IMF mission chief for Egypt Ivanna Hollar says cabinet has pledged to slow spending on infrastructure as part of a package to bring more discipline to how we manage fiscal policy.

Cabinet agreed with the IMF to implement structural reforms that would also include “a new framework to slow down infrastructure spending, including projects that have so far operated outside regular budget oversight,” Hollar explained.

A hard ceiling on public investment: The government will introduce a ceiling on public investment for FY 2024-25, where the total of all public investment spending — that includes all ministries, economic bodies, the Public Enterprise Ministry’s companies, and state-owned companies — will not exceed GP 1 tn, according to Madbouly.

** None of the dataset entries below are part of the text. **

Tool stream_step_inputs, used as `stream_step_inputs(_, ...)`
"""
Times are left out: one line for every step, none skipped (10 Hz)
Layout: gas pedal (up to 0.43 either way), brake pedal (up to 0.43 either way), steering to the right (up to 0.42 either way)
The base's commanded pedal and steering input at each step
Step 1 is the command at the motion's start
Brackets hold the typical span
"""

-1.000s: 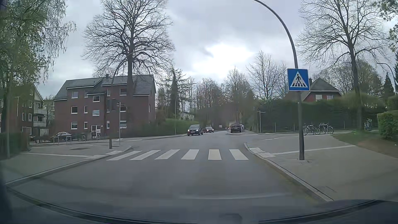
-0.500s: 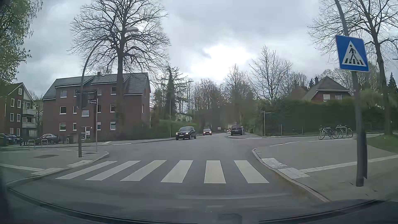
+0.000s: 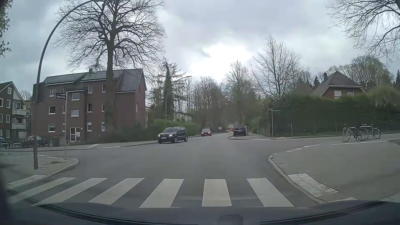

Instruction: Follow the waypoints while adhering to traffic rules and regulations

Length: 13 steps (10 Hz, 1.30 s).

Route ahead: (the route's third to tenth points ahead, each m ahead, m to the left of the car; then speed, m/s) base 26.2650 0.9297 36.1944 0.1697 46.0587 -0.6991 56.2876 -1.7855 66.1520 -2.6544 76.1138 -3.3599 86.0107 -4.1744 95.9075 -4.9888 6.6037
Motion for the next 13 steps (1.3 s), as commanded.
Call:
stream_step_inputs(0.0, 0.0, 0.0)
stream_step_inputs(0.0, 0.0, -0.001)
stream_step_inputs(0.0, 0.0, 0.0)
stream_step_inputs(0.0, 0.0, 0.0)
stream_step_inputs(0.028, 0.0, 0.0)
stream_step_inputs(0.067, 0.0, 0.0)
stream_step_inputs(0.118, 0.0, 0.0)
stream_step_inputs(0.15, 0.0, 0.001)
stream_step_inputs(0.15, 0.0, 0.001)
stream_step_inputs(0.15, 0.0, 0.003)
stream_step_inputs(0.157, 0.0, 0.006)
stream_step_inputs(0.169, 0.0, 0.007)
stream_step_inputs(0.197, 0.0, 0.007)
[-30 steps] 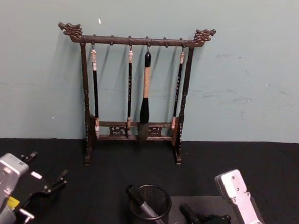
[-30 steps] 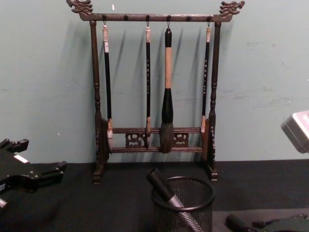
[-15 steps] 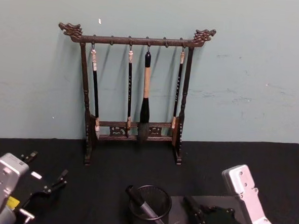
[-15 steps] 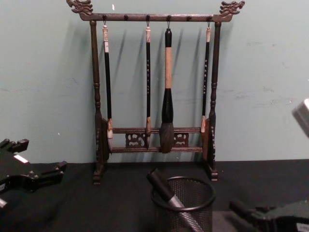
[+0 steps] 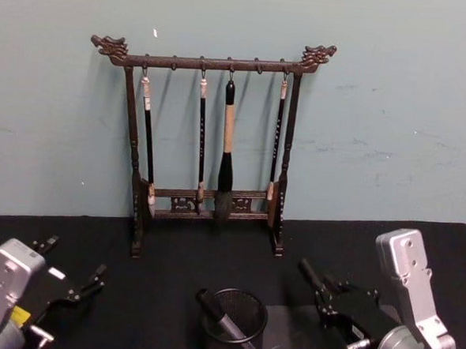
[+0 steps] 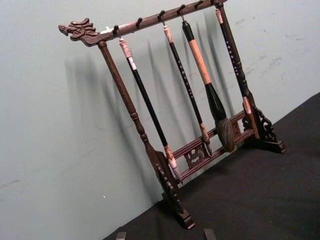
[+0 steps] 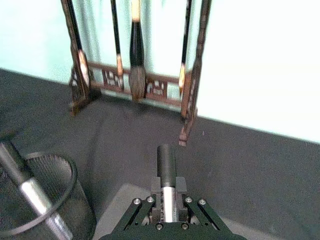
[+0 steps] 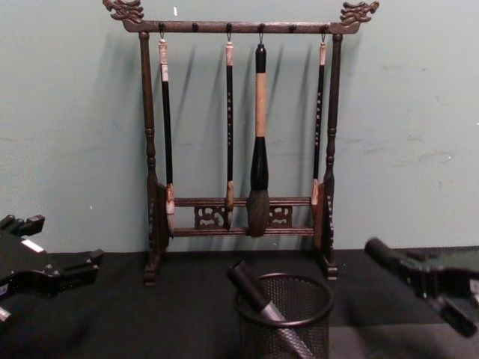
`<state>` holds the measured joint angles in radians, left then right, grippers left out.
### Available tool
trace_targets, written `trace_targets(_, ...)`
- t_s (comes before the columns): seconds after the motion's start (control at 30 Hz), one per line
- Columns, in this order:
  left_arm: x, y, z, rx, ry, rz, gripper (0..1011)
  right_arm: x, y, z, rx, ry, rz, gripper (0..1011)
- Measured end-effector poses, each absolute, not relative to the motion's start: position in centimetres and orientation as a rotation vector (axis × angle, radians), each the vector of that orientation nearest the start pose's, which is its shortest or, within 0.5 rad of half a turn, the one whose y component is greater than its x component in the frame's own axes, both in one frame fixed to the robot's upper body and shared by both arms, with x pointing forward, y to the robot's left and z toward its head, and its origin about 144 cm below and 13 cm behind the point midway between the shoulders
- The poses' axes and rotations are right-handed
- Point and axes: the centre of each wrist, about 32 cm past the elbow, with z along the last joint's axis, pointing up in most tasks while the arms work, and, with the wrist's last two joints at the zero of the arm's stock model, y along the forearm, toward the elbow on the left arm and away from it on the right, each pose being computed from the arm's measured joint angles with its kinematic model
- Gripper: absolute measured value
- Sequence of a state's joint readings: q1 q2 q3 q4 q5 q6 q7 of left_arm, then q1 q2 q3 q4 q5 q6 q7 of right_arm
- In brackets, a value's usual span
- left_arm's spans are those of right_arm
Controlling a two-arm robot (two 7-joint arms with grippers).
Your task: Pick up the water-based marker from the table and place it into the pen holder.
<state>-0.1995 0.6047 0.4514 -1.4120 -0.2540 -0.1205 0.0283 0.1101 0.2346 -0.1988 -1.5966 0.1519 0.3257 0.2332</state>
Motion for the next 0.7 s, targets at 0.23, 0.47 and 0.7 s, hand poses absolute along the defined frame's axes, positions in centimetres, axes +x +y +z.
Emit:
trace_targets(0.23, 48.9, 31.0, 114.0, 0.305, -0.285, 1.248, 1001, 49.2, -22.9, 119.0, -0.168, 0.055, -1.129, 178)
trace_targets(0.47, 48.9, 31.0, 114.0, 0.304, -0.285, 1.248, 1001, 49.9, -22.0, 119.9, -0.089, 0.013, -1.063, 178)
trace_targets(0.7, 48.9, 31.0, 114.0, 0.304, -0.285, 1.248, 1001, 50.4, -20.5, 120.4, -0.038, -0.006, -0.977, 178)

Putting words into action: A committee will be formed to oversee that the government abides by this decision to allow the private sector to lead the country’s economic growth. “The goal for the state is that the private sector should be the largest contributor to the total investments,” Madbouly said.

Promises of fiscal prudence: “The authorities agreed to maintain fiscal prudence over the medium-term and step-up efforts to mobilize additional domestic revenues, including through the rationalization of tax exemptions as well as to use a substantial part of divestiture proceeds to reduce debt,” Hollar said.

Could we get a bit more breathing room?Payments owed to the IMF under maturing facilities could, under certain conditions, be rescheduled in a bid not to put undue pressure on the EGP, two government sources told Enterprise.